= Task to complete =
All of the data is to be printed exactly, though the images must be left off.

= Available data =
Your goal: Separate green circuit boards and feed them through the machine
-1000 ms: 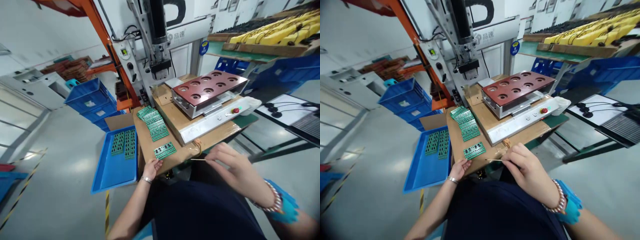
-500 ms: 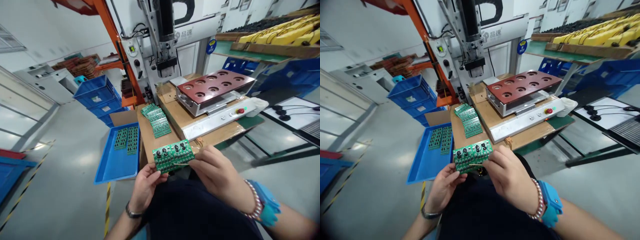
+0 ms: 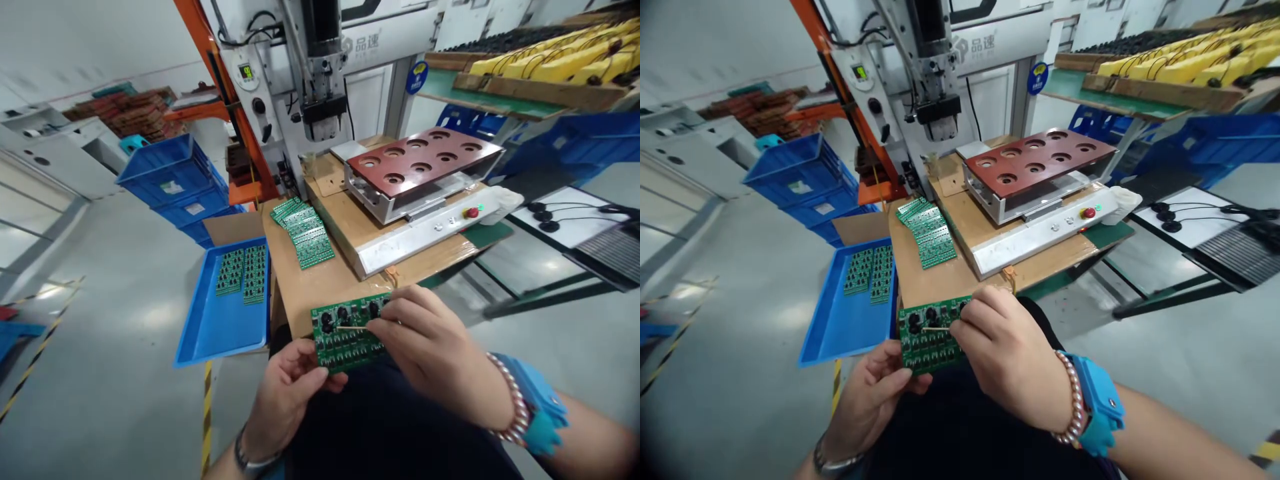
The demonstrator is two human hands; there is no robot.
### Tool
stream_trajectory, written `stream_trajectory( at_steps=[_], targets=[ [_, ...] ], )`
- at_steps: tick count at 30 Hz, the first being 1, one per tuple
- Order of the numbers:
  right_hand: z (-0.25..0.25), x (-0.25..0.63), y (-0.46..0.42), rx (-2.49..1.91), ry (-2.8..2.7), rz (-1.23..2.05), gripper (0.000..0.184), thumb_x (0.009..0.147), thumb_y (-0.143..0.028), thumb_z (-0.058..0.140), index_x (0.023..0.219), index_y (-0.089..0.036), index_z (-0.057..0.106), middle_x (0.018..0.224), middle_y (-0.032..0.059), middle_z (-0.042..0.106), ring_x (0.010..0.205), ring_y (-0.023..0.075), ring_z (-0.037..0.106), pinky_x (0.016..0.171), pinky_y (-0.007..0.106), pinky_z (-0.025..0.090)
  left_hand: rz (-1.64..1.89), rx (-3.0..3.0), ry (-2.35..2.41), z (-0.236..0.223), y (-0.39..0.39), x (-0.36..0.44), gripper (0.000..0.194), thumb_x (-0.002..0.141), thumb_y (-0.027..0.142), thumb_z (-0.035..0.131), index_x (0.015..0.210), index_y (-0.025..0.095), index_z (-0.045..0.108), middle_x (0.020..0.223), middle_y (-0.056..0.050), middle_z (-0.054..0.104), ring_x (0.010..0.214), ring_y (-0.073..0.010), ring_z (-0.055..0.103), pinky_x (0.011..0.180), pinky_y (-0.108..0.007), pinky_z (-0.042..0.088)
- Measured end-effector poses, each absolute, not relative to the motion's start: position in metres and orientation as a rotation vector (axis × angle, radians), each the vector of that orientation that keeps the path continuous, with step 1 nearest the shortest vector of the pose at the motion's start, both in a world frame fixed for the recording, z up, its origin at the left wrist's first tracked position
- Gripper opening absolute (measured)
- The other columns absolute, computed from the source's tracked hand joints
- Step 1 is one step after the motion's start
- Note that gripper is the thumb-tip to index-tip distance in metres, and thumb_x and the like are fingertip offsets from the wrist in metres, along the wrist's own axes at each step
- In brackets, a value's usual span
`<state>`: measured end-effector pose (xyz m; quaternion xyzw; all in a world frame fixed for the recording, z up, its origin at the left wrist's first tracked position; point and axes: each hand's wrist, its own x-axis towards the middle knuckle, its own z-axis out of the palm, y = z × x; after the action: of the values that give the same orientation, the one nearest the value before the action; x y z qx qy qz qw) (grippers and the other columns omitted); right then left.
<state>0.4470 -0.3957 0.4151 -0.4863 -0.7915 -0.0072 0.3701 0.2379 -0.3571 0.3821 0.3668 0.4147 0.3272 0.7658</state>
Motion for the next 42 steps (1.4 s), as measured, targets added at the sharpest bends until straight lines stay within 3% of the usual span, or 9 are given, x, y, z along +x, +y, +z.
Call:
stream_trajectory(
  at_steps=[29,42],
  targets=[
    [0.422,0.448,-0.399,-1.265,-2.020,-0.029,0.014,0.079,-0.001,0.052,0.085,-0.009,0.062,0.076,0.0071,0.055,0.078,0.0162,0.042,0.068,0.033,0.039,0.688,0.833,0.837,0.376,-0.362,0.232,0.016,0.066,0.019,0.078,0.080,0.017,0.069,0.069,-0.002,0.074,0.063,-0.0188,0.071,0.058,-0.026,0.056],
    [0.426,0.448,-0.406,-1.284,-2.048,0.011,0.014,0.083,-0.004,0.048,0.076,-0.014,0.057,0.077,0.0053,0.054,0.077,0.0152,0.042,0.067,0.031,0.036,0.684,0.846,0.845,0.377,-0.363,0.231,0.018,0.065,0.021,0.078,0.079,0.017,0.068,0.068,-0.002,0.073,0.062,-0.0188,0.071,0.058,-0.026,0.055]
  ],
)
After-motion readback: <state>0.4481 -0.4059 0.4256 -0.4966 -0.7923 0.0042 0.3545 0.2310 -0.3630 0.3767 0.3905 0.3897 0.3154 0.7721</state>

= Answer below =
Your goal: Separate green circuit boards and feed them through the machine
-1000 ms: 
-500 ms: 
+0 ms: 
The demonstrator is two human hands; there is no robot.
### Tool
stream_trajectory, written `stream_trajectory( at_steps=[_], targets=[ [_, ...] ], )`
- at_steps: tick count at 30 Hz, the first being 1, one per tuple
- Order of the numbers:
  right_hand: z (-0.25..0.25), x (-0.25..0.63), y (-0.46..0.42), rx (-2.49..1.91), ry (-2.8..2.7), rz (-1.23..2.05), gripper (0.000..0.184), thumb_x (0.009..0.147), thumb_y (-0.143..0.028), thumb_z (-0.058..0.140), index_x (0.023..0.219), index_y (-0.089..0.036), index_z (-0.057..0.106), middle_x (0.018..0.224), middle_y (-0.032..0.059), middle_z (-0.042..0.106), ring_x (0.010..0.205), ring_y (-0.023..0.075), ring_z (-0.037..0.106), pinky_x (0.016..0.171), pinky_y (-0.007..0.106), pinky_z (-0.025..0.090)
  left_hand: rz (-1.64..1.89), rx (-3.0..3.0), ry (-2.35..2.41), z (-0.236..0.223), y (-0.39..0.39), x (-0.36..0.44), gripper (0.000..0.194), thumb_x (-0.002..0.141), thumb_y (-0.027..0.142), thumb_z (-0.035..0.131), index_x (0.015..0.210), index_y (-0.025..0.095), index_z (-0.045..0.108), middle_x (0.020..0.223), middle_y (-0.056..0.050), middle_z (-0.054..0.104), ring_x (0.010..0.214), ring_y (-0.073..0.010), ring_z (-0.055..0.103), pinky_x (0.011..0.180), pinky_y (-0.108..0.007), pinky_z (-0.042..0.088)
- Measured end-effector poses, each absolute, not relative to the motion's start: position in metres and orientation as a rotation vector (axis × angle, radians), each the vector of that orientation that keeps the path continuous, with step 1 nearest the shortest vector of the pose at the motion's start, both in a world frame fixed for the recording, z up, its origin at the left wrist's first tracked position
- Gripper opening absolute (measured)
- The other columns absolute, computed from the source's tracked hand joints
- Step 1 is one step after the motion's start
- Note that gripper is the thumb-tip to index-tip distance in metres, and thumb_x and the like are fingertip offsets from the wrist in metres, along the wrist's own axes at each step
- In brackets, a value's usual span
`<state>`: measured end-effector pose (xyz m; quaternion xyzw; all in a world frame fixed for the recording, z up, its origin at the left wrist's first tracked position; point and axes: each hand's wrist, its own x-axis towards the middle knuckle, its own z-axis out of the palm, y = z × x; after the action: of the values that give the same orientation, the one nearest the value before the action; x y z qx qy qz qw) (grippers and the other columns omitted); right then left.
<state>0.4470 -0.3957 0.4151 -0.4863 -0.7915 -0.0072 0.3701 0.2379 -0.3571 0.3821 0.3668 0.4147 0.3272 0.7658</state>
Motion for the next 42 steps (1.4 s), as measured, targets added at the sharpest bends until straight lines stay within 3% of the usual span, or 9 are given, x, y, z along +x, +y, +z.
Call:
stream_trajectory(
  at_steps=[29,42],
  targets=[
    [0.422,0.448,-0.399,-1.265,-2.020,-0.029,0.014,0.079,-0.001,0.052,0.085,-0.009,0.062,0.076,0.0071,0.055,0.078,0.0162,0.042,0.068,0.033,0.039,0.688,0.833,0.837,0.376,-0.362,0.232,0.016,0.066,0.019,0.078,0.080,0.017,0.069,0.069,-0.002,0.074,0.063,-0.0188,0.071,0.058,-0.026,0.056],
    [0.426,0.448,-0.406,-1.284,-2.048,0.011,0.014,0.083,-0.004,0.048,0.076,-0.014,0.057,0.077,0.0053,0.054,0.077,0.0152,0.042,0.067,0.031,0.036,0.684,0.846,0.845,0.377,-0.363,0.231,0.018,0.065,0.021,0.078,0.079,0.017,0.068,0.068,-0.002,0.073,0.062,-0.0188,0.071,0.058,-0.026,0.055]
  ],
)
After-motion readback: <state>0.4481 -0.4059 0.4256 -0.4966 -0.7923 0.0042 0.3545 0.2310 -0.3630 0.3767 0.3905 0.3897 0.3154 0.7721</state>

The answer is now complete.